Custom Evaluation Model

ipw profile \
  --client ollama \
  --model llama3.2:1b \
  --client-base-url http://localhost:11434 \
  --eval-model gpt-4o \
  --eval-base-url https://api.openai.com/v1

Comparing Models

Run the same dataset against different models and compare:

# Profile model A
ipw profile --client ollama --model llama3.2:1b \
  --client-base-url http://localhost:11434

# Profile model B
ipw profile --client ollama --model llama3.2:3b \
  --client-base-url http://localhost:11434

# Compare results
ipw analyze ./runs/profile_*_llama3.2_1b*
ipw analyze ./runs/profile_*_llama3.2_3b*

Output Structure

Each profiling run creates a results directory:

runs/profile_<hardware>_<model>_<dataset>/
    data-00000-of-00001.arrow   # Per-query metrics
    summary.json                # Run metadata
    analysis/
        accuracy.json           # IPJ/IPW and scoring results
        regression.json         # Energy/latency regression (if requested)
    plots/
        regression.png          # Scatter plots with regression lines
        output_kde.png          # Output length distribution

summary.json

Contains run metadata including:

  • Profiler configuration (client, model, dataset)
  • Hardware information (GPU name, CPU brand, platform)
  • Timing (start/end timestamps, total duration)
  • Aggregate token counts

Arrow Dataset

Each row in the Arrow dataset represents one query and contains:

  • problem -- the input prompt
  • answer -- the reference answer
  • model_answers -- map of model name to generated response
  • model_metrics -- map of model name to ModelMetrics (energy, power, latency, memory, temperature, tokens, compute, cost)

Telemetry Session

The TelemetrySession (in ipw/execution/telemetry_session.py) manages a threaded connection to the energy monitor.

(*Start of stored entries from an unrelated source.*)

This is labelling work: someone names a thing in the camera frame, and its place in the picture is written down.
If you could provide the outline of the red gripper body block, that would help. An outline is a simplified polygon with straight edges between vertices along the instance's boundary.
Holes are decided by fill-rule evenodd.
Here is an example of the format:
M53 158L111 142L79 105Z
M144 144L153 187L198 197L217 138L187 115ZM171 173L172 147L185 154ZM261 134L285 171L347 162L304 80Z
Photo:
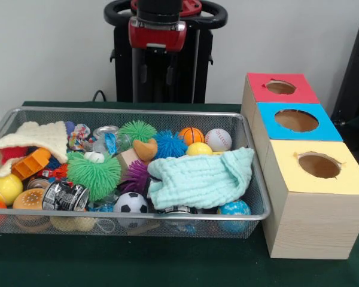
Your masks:
M161 48L168 52L182 50L186 38L186 23L179 22L174 29L151 29L129 23L129 42L132 48L146 50L147 48Z

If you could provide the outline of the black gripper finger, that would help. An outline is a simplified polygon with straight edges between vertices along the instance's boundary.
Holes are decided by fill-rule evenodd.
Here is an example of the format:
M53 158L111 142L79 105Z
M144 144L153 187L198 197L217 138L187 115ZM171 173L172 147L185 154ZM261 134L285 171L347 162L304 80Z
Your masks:
M145 51L141 51L140 54L140 83L145 84L147 82L147 65L145 60Z
M169 58L169 64L167 67L167 72L166 72L166 84L168 86L172 85L172 79L173 79L173 55L172 54L168 54L168 58Z

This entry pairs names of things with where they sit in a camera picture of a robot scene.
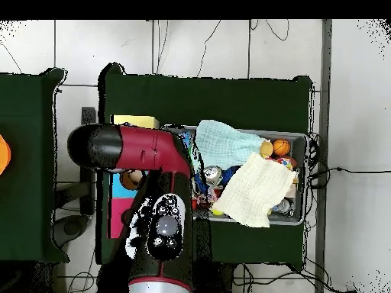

It maintains a rolling buffer of telemetry readings and supports time-window queries to extract the readings that correspond to a specific inference request.

Key behaviors:

  • Samples are buffered in memory with timestamps
  • get_window(start_time, end_time) returns all readings within that interval
  • Thread-safe for concurrent access
  • Automatically reconnects if the gRPC stream drops